Jan
24
2014

Curry Spiced Beef, Sweet Potato and Lentil Soup

The Soup That Eats Like A Meal

Curry Spiced Beef, Sweet Potato and Lentil Soup

It’s darn cold outside. Not that anyone needs a reminder, but the first thing that comes to mind in this weather is soup! Anyone who knows me, knows I am a soup girl. A die hard, slurp loving, big bowl of yummy soup girl. I always feel so satisfied after eating it, kind of like I’ve been wrapped in a big warm bear hug.  So seeing as this is my inaugural post as a Yummy Mummy blogger, I thought it so appropriate that I welcome all my new readers with my latest fab soup recipe, kind of like a virtual big hug o' soup. (Yes, I confess, I am a hugger too).  

This is what’s been simmering on my stove in the last week. I love this recipe, because it’s super easy and quick to throw together without a lot of prep. The soup is protein packed which makes it great to serve on a weeknight as a main course or to send off as a lunch. It’s mostly vegetables with a little meat, so it’s very healthy but hearty too. I’ve also made this many times without the beef and it works really well as a vegetarian dish too. The curry paste gives it amazing flavour, so you can cut back on salt while getting all those amazing health benefits from those Indian spices. Best of all, it’s yummy! I hope you like it.

 

Curry Spiced Beef, Sweet Potato and Lentil Soup

serves 8

I always make extra, as this soup tastes even better re-heated the next day.

Ingredients:

1 1/2 tbsp olive oil
2 medium onions
2 tbsp mild curry paste
1 tbsp honey
2 cups small red lentils
2 medium sweet potatoes, peeled and coarsely diced
1 pound good quality stewing beef (seasoned with salt and pepper and dusted with a bit of flour)
8 cups chicken stock
4 cups water
Garnishes, any one of: diced green onion, sprinkle of paprika, chopped coriander, dollop of Greek yogurt, home made croutons, a dollop of sour cream, cheddar cheese shavings, etc

 

 Heat oil in a medium sized stock pot.

Brown beef pieces on all sides. Remove.  

I like to use Angus beef because it’s quite a bit leaner than most stewing beef. It may cost a bit more, but makes a really low fat but tasty soup.

Dice onions and saut√© until browned. Watch that you do not burn and if you see any brown spots developing, scrape down immediately.

I like to throw all my onions in a small size (2 c.) food chopper for speedy and tearless chopping. This is one of my ‘go-to’ kitchen gadgets for a 30 second solution to dicing up onions, celery, carrots, bread crumbs, etc!

Once browned, add curry paste and stir until cooked through, about 5 mins. Add honey and 2 pinches of salt.

This amount of curry paste results in a mildly spiced soup.  I love the curry paste because all the flavours really reduce the need for additional salt.  If you prefer a more “tasty” soup, you can add more curry paste once the stock is added to your liking.  Just bear in mind that these spices develop flavour with cooking time, so be sure to add, cook for some time and then taste before you add too much.

Return beef to pot and incorporate. Add water and chicken stock. Add sweet potatoes and then lentils.

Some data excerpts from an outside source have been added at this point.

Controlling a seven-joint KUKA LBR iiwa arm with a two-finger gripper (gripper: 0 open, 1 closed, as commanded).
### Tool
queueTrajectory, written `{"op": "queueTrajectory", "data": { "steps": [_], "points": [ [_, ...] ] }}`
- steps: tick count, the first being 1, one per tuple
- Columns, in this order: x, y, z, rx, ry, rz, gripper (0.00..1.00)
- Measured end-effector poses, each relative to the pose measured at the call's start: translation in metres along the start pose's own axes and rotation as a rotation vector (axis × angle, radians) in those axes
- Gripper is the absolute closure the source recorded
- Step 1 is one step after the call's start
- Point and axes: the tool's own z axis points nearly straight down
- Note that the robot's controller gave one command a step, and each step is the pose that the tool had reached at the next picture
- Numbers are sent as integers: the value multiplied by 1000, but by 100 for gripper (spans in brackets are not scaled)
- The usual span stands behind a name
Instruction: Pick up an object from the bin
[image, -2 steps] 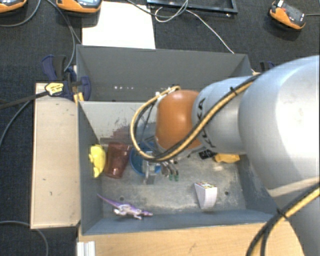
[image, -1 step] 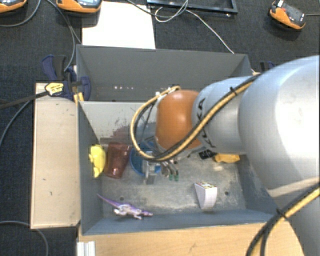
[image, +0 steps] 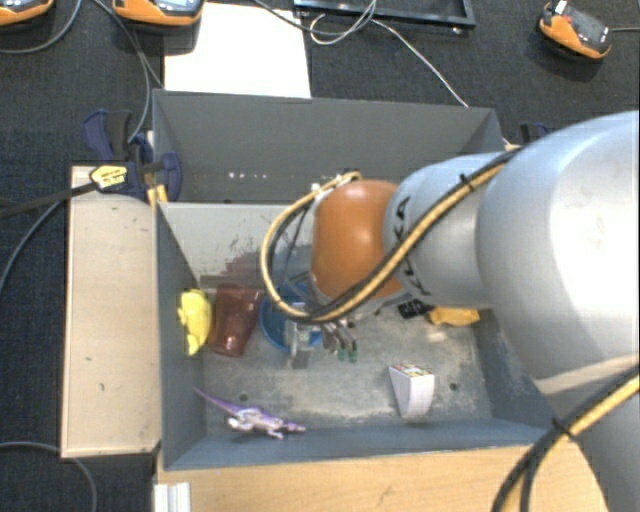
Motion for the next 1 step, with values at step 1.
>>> {"op": "queueTrajectory", "data": {
  "steps": [1],
  "points": [
    [0, 0, 0, 0, 0, 1, 100]
  ]
}}
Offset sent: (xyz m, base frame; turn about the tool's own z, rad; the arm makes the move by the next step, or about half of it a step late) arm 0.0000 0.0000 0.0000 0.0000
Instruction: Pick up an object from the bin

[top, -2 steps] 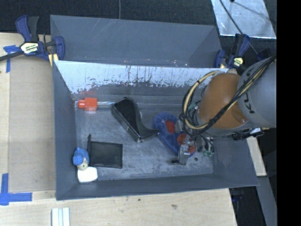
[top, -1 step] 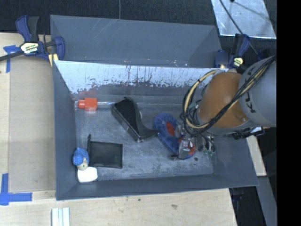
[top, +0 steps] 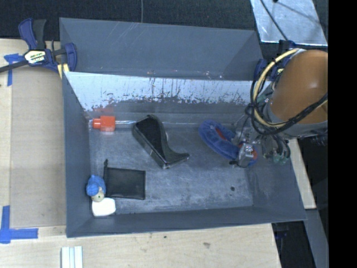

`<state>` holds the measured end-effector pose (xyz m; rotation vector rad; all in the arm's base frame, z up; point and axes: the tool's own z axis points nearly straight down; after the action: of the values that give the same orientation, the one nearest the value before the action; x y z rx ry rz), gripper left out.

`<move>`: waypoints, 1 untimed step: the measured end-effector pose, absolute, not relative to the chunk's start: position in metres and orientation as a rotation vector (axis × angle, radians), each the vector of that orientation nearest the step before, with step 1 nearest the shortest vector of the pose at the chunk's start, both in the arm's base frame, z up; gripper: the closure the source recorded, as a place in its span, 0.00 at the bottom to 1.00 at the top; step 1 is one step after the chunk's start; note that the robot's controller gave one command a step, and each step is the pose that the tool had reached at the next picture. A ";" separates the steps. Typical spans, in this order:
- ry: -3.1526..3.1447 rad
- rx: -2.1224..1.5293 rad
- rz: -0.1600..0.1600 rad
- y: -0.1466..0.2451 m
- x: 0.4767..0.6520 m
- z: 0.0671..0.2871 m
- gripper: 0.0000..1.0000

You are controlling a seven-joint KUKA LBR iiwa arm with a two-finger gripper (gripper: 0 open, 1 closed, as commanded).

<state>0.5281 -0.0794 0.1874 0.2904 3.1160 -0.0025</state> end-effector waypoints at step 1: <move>3.111 0.326 -0.001 -0.084 0.564 0.261 1.00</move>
Offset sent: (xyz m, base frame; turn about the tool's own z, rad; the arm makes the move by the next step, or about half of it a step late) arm 0.0322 -0.0038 0.0680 0.0233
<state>0.5636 -0.0844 0.2608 0.3259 3.1113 -0.0013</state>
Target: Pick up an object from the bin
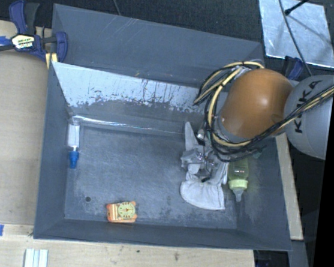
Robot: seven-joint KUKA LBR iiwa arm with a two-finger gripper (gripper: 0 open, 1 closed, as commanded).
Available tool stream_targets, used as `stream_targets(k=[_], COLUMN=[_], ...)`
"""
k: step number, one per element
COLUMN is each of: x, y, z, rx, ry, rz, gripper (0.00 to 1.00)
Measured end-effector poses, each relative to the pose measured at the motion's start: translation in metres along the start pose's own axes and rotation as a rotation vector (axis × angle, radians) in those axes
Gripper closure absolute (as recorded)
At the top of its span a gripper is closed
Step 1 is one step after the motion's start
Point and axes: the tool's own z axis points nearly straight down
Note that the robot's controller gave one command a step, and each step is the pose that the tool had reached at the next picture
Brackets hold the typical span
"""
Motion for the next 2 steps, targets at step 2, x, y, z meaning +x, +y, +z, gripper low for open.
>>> stream_targets(k=[2], x=[-0.0010], y=[-0.0008], z=[-0.0245], rx=[0.004], ry=[0.000], rz=[0.000], gripper=[1.00])
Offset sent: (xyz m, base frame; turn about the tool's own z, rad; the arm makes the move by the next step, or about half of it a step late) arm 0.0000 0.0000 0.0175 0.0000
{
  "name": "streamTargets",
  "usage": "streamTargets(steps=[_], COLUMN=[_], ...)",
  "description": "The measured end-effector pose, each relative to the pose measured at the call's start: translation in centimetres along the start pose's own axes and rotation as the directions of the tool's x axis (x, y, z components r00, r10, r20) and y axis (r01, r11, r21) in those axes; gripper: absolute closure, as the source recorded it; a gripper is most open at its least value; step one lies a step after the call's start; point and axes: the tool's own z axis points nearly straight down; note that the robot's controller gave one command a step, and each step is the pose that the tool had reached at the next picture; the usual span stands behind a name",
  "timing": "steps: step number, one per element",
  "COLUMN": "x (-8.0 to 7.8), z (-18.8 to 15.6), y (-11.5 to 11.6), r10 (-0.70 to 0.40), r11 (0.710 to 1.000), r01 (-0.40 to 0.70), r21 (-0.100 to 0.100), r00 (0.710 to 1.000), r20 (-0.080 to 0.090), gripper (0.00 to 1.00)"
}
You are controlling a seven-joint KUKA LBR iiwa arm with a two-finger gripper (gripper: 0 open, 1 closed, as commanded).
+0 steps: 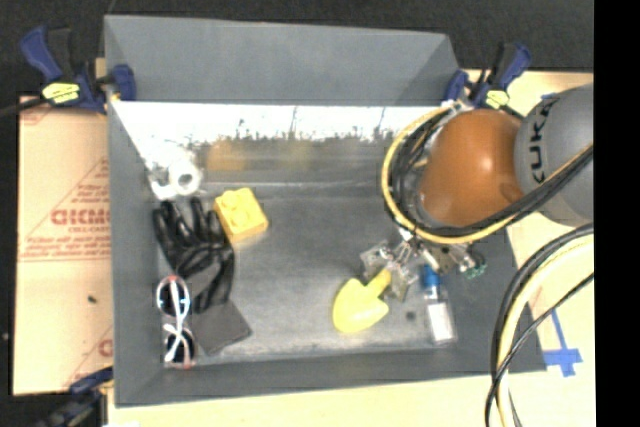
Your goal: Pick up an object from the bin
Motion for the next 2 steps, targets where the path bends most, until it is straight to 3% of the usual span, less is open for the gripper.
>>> streamTargets(steps=[2], x=[-0.1], z=[-4.3], y=[0.0], r10=[0.002], r11=[1.000], r01=[-0.002], r21=[0.002], r00=[1.000], r20=[0.003], gripper=[1.00])
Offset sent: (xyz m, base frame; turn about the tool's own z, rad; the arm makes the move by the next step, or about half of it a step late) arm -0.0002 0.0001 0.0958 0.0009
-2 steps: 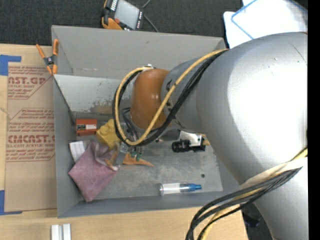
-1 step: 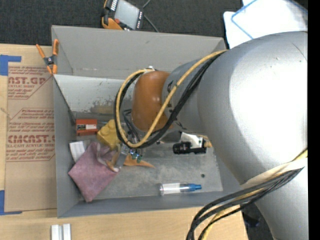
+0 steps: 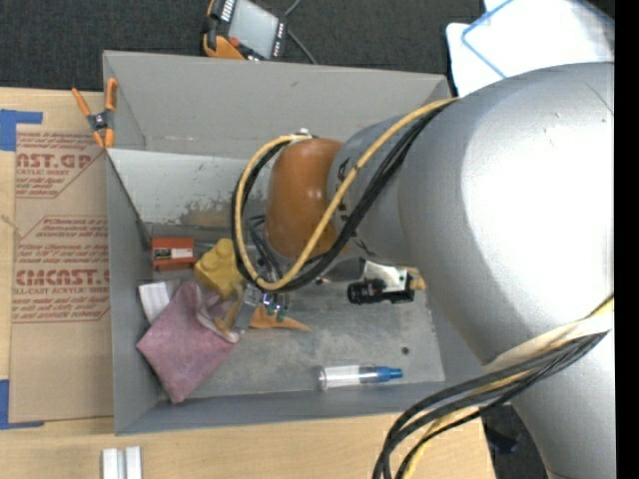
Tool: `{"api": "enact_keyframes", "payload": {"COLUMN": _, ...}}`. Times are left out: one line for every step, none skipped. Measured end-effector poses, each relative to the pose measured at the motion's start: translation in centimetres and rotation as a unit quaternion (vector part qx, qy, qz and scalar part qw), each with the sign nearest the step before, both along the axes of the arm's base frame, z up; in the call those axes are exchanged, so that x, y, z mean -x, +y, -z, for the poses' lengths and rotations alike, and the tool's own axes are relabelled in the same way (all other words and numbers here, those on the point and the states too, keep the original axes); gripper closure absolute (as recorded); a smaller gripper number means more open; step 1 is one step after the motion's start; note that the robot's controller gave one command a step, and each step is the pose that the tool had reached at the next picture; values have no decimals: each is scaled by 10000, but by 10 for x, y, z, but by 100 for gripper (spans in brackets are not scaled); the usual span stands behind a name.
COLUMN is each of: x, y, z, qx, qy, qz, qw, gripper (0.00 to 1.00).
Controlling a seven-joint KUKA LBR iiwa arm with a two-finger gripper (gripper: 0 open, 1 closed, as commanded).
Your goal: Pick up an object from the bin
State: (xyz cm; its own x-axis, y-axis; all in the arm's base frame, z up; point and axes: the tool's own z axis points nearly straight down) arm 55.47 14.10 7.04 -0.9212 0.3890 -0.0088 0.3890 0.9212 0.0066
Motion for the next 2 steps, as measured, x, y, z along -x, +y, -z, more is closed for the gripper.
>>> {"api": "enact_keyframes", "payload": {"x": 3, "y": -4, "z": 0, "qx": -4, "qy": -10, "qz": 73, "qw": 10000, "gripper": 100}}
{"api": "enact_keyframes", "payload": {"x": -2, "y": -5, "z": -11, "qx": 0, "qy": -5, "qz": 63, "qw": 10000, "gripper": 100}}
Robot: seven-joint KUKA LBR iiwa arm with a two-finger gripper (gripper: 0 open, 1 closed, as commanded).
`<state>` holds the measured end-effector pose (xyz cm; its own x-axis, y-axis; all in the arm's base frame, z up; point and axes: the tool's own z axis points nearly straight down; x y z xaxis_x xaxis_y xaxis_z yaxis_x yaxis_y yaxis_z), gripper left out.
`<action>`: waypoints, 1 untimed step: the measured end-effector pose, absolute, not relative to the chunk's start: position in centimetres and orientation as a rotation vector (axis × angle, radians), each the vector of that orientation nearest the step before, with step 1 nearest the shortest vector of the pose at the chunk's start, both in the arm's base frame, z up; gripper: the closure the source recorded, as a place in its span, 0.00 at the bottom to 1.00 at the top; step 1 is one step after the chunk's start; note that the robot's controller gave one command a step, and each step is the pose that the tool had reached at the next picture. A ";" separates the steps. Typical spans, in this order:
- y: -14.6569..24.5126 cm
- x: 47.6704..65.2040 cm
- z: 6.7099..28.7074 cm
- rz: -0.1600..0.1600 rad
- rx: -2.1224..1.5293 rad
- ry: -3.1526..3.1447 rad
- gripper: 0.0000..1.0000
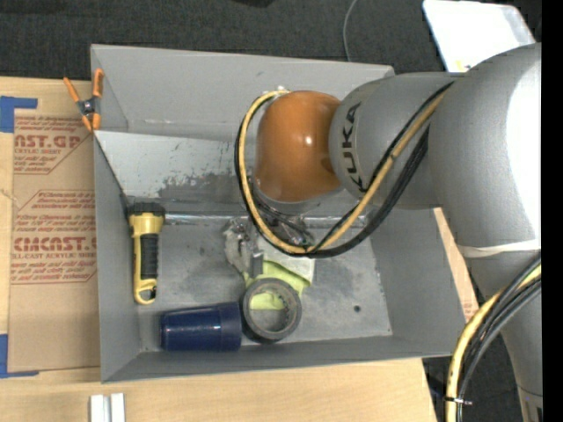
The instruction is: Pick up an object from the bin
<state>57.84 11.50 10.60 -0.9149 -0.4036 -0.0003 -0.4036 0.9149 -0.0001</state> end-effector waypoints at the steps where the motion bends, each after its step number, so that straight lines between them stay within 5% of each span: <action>1: 11.0 58.1 10.5 0.002 -0.668 3.064 0.00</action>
Offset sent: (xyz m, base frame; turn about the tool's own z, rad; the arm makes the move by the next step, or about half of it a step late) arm 0.0000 0.0000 0.0000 0.0000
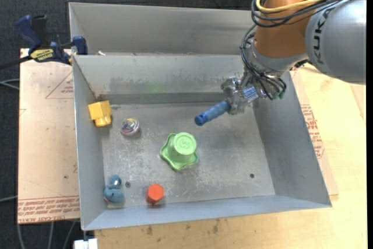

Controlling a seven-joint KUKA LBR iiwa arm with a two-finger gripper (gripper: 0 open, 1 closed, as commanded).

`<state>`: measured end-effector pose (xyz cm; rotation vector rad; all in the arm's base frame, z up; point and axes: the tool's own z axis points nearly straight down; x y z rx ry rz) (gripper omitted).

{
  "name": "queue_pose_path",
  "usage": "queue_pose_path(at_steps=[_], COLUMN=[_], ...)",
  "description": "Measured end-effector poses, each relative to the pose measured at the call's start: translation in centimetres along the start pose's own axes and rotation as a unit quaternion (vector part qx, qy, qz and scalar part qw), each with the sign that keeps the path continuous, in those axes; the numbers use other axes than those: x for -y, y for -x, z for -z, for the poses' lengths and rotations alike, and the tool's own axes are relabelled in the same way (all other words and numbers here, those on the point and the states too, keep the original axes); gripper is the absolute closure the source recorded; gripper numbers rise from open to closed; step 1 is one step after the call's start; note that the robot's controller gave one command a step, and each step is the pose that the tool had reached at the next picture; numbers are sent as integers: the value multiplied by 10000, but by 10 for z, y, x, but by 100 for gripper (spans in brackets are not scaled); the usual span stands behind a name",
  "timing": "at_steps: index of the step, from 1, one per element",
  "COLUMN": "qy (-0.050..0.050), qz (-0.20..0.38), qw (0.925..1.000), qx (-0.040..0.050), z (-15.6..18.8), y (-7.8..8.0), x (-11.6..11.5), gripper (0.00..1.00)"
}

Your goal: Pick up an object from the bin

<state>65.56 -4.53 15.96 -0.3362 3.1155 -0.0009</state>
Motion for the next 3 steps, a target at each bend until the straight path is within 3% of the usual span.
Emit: queue_pose_path(at_steps=[3], qy=[11], qz=[-10], qw=[10000], qx=[-25], z=[21], y=[2], x=[-1], gripper=[100])
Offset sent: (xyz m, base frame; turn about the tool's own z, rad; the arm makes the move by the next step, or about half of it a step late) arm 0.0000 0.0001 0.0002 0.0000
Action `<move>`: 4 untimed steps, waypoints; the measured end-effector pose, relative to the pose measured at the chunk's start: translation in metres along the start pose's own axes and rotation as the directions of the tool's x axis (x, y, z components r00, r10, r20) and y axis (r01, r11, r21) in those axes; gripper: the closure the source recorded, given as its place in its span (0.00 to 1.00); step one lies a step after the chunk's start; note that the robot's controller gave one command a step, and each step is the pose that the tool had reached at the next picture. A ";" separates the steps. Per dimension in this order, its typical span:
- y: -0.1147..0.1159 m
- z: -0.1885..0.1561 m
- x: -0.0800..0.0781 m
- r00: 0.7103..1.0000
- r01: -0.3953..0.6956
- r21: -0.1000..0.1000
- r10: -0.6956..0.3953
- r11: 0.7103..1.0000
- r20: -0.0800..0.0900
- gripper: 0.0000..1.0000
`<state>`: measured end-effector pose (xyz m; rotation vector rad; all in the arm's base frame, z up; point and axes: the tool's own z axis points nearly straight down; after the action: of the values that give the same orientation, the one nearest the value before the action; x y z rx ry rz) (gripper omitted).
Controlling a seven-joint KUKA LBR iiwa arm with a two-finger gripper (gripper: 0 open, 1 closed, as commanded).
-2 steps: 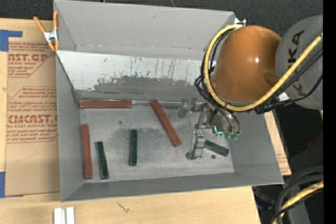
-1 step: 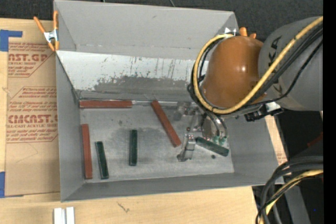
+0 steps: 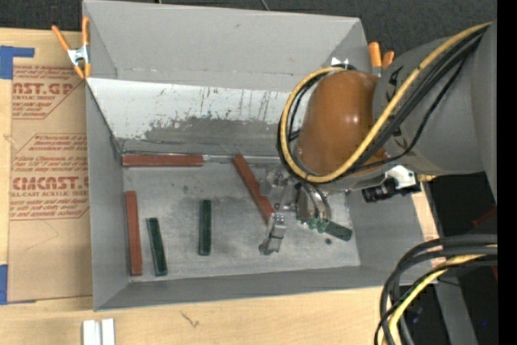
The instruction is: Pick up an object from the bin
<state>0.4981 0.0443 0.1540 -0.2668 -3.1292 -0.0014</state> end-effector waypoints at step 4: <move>-0.042 0.083 -0.072 0.997 0.075 0.000 -0.075 0.997 0.004 0.00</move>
Offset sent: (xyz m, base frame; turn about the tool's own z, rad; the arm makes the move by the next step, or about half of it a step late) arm 0.0367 -0.0260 -0.0827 -0.2362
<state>0.5620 -0.0091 0.0708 -0.1489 -3.1412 -0.0013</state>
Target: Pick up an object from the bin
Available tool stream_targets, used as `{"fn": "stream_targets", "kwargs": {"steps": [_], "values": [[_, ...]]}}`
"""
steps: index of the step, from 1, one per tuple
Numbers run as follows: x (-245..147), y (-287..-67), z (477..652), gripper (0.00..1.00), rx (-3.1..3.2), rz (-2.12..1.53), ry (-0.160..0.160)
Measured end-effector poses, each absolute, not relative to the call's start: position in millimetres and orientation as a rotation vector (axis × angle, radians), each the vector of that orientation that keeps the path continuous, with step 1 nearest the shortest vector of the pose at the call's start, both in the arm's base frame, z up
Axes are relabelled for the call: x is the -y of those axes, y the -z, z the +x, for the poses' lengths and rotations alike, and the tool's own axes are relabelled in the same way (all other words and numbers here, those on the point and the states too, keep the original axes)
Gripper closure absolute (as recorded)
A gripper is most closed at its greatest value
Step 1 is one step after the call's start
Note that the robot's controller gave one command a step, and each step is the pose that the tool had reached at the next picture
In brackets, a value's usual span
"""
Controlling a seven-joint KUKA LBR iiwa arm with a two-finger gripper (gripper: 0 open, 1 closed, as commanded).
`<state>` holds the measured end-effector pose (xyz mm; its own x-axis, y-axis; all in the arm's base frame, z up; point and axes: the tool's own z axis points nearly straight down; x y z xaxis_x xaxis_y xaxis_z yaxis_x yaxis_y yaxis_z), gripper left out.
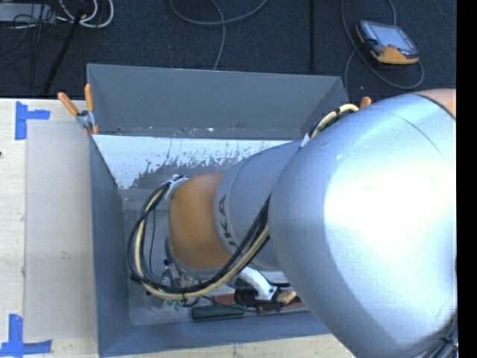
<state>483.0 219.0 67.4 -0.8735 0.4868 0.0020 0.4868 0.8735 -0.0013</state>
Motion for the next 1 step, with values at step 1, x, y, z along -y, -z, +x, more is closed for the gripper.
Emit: {"fn": "stream_targets", "kwargs": {"steps": [1], "values": [[-218.8, -185.4, 484.7, 1.00, 3.046, -0.789, 0.006]]}}
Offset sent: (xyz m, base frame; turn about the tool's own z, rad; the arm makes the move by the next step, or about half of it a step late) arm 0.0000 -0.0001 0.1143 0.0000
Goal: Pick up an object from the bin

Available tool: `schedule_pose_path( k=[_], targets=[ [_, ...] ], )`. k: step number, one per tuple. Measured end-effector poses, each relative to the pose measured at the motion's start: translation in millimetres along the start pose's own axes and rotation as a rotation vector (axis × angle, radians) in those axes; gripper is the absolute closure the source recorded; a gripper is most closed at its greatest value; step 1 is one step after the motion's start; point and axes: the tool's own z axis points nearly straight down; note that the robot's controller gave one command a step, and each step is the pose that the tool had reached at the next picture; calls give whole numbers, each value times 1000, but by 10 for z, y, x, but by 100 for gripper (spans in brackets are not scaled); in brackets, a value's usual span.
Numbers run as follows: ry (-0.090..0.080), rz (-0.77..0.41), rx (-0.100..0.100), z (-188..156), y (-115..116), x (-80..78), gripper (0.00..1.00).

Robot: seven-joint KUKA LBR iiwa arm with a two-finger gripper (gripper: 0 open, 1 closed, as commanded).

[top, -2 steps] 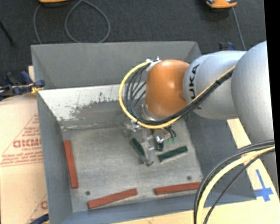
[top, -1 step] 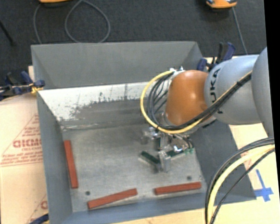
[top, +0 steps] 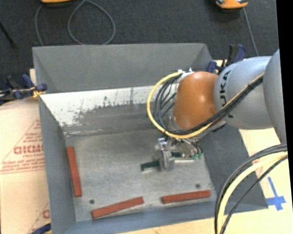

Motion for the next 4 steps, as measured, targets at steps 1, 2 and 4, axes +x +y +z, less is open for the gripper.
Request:
schedule_pose_path(
  k=[1, 2, 4],
  targets=[
    [-4, -189, 2, -1371, -235, -121, 100],
    [3, -186, -4, -1328, -221, -105, 0],
    [8, -221, -5, 43, 139, 298, 0]
  ],
)
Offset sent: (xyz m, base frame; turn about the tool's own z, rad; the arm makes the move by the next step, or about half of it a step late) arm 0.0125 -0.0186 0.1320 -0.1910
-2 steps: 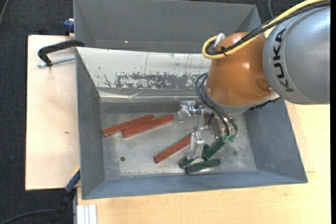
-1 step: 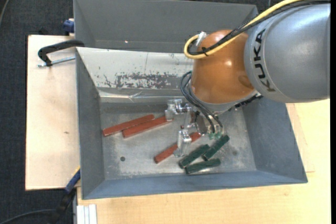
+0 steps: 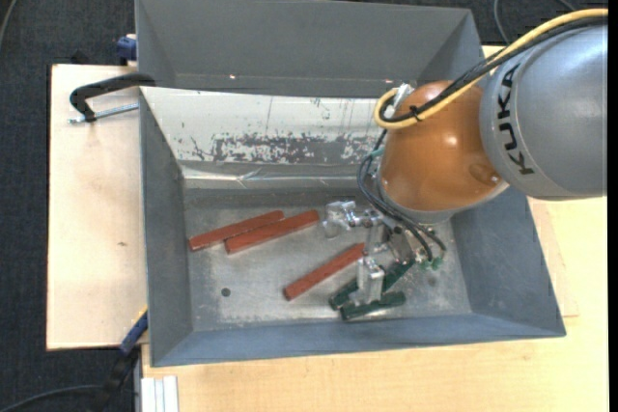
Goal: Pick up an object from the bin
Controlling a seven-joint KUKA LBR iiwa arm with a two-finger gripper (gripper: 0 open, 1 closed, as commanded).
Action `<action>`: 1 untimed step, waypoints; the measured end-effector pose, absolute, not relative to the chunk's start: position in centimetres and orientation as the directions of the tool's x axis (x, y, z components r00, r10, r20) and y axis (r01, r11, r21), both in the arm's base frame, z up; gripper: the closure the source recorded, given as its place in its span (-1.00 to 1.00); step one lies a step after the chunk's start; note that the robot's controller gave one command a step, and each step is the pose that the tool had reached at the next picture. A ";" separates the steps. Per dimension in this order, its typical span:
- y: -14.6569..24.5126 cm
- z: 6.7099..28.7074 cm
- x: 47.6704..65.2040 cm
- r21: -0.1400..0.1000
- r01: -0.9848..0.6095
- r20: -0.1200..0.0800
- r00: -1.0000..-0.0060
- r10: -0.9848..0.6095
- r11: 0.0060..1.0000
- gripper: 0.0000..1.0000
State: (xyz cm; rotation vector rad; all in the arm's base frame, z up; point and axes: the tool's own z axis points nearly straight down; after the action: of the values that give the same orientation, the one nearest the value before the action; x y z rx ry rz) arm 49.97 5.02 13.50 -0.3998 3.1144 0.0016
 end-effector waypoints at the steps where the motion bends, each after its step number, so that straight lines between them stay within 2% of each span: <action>1: 3.7 6.9 51.4 0.001 -0.196 0.001 -0.981 -0.196 0.981 -1.00</action>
Offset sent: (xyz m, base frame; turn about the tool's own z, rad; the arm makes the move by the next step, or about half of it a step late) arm 0.0083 -0.0010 -0.0650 0.0194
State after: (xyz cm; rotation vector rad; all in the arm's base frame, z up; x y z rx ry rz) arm 51.44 3.75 6.93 -0.3089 3.1275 0.0016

I like to use homemade chicken stock as a base for my soup recipes. I always keep some on hand in my freezer and prefer homemade so I can keep the salt content low and the fat content negligible. Homemade stock is uber easy to make and freeze, I will be sharing my foolproof recipe in a future post, but if you want to try your hand at making your own, just head to Google. If you prefer to buy, every grocery store stocks many brands of low sodium stock or better yet, head to your local butcher.  Many make stock in house that they keep on hand in the freezer section.

Bring to a very gentle simmer for about 45-60 minutes.  

Lentils should fall apart to the touch.

Turn off heat and let soup settle for about 5 minutes. Use ladle to scoop out about 6 cups of soup from the top. Use a hand blender to blend the 6 cups until smooth and return to the soup. Mix back in.

Once you let the soup settle, the meat and bigger chunks of sweet potato should settle to the bottom. I skim off the top to blend most of the lentils to create a rich and creamy soup. I like to leave most of the meat and sweet potato chunky, but you can blend the whole thing too. It’s really up to your taste. 

Garnish and serve. Watch everyone slurp up your delicious soup and line up for seconds. Give yourself a little pat on the back for trying a new recipe.  

Garnishes can be the most important part of your soup meal. They can dress up your dish and make it suitable for serving to guests, change the flavour, create some additional texture or re-vitalize a soup left over. I like to mix up the garnishes every time I serve a soup. Here I served my soup with some chopped green onions, coriander and yogurt. Tomorrow night may bring sourdough croutons and some cheddar. Garnishes are a great way to serve your soup a couple of different ways and make your leftovers into a whole new dish.

Enjoy! And please be sure to let me know what you think.